Tuesday, September 13, 2016
I have now had the opportunity to review the decision of the Ohio Supreme Court described by Dan Trevas in the below post.
I agree with the majority on policy grounds. If the Ohio rules of discipline accord quasi-double jeopardy status to grievance panel dismissals, the rules defeat the purpose of bar discipline - protection of the public from unethical lawyers.
The 4-3 majority holds that a determination by a panel to decline to authorize charges does not tie the hands of Disciplinary Counsel
Regardless of whether the grievances against Kramer alleged the same misconduct, nothing in the rules currently limits the authority of disciplinary counsel to investigate a grievance that alleges attorney misconduct. To the contrary, Gov.Bar R. V(9)(C) specifically requires disciplinary counsel to review any matter that comes before it and authorizes it to investigate any matter...

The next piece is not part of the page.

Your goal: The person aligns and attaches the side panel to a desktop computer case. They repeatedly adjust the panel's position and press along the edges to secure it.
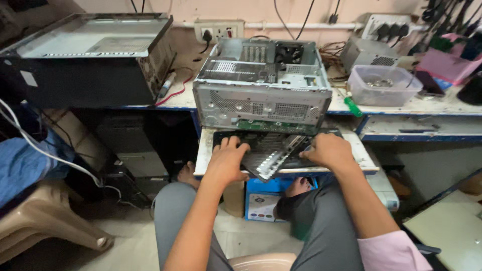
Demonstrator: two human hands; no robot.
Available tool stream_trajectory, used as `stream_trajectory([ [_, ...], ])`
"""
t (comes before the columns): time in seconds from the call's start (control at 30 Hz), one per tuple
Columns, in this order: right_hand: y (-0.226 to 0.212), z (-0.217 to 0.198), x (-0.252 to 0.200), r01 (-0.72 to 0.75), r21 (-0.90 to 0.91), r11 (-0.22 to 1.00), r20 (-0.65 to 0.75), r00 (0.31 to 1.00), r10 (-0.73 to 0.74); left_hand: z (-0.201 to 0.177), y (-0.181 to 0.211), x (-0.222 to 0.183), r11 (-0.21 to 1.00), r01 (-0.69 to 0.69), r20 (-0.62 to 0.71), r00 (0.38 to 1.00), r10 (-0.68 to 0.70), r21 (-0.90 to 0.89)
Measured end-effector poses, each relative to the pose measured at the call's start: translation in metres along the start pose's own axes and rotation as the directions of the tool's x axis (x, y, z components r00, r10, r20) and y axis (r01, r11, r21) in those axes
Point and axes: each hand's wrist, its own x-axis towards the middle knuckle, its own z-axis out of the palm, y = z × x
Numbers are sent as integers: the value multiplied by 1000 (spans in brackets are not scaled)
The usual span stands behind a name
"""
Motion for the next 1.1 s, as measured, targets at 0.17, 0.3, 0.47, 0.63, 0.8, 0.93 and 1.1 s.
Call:
stream_trajectory([
  [0.17, -40, -9, -45, 465, 184, 866, -124, 885, -448, -9, -4, -15, 990, -121, -14, 993, 120, -75],
  [0.3, -61, -2, -73, 746, 86, 660, -322, 648, -690, -18, -3, -19, 973, -183, -2, 983, 185, -143],
  [0.47, -76, 18, -89, 656, -225, 721, -114, 717, -688, -22, -5, -16, 806, -232, 22, 957, 291, -545],
  [0.63, -53, 17, -90, 758, -374, 534, -377, 402, -835, -24, -30, -8, 752, -31, -109, 993, -55, -658],
  [0.8, -43, 1, -103, 843, -445, 302, -395, 117, -911, -18, -60, -10, 841, 389, -314, 800, -511, -377],
  [0.93, -45, -7, -108, 842, -470, 264, -443, 34, -896, 6, -72, -8, 748, 523, -154, 768, -622, -410],
  [1.1, -42, -6, -106, 841, -467, 272, -531, -21, -847, 29, -106, 5, 595, 451, -111, 728, -676, -666],
])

the dissent’s distortion of our decision is based on a mischaracterization of the facts and the rules. Quite simply, nothing in the rules precludes disciplinary counsel’s review and investigation of the second grievance that led to the board’s disciplinary recommendation in this case. Kramer and the dissenting justices essentially request that the Rules for the Government of the Bar be revised. To do so, the court must follow its rulemaking procedures pursuant to its constitutional authority to “make rules governing the admission to the practice of law and discipline of persons so admitted.” Ohio Constitution, Article IV, Section 5(B). And any change would not affect our decision today, which is decided based on the current status of the rules.
In response to Justice Kennedy's dissent
Lawyers on the “qui vive” pursuant to the dissent’s cry are no doubt aware that judicial decision-making based on the current status of the rules is required for the uniformity, consistency, and predictability that are hallmarks of an independent judiciary. The dissent attempts to frame its indefensible stand as an interpretation of the rules, but it reads into the rules a limitation that does not exist. The dissent’s approach circumvents the stability inherent in the consistent application of the Rules of Professional Conduct on a case-by-case basis. This does our profession no good.
Because the rules, as they exist today, do not restrict disciplinary counsel’s authority to investigate the anonymous grievance that is the basis of this disciplinary action, nothing precludes the imposition of the board-recommended sanction here.
From the dissent
Lawyers across Ohio, be on the qui vive! Certified grievance committees be damned! Like the sinners in Dante Alighieri’s Canto VII of the Divine Comedy: Inferno, the lead opinion’s interpretation of our rules would subject members of the Ohio bar to the prospect of multiple disciplinary proceedings in connection with the same alleged misconduct involving the same alleged victim.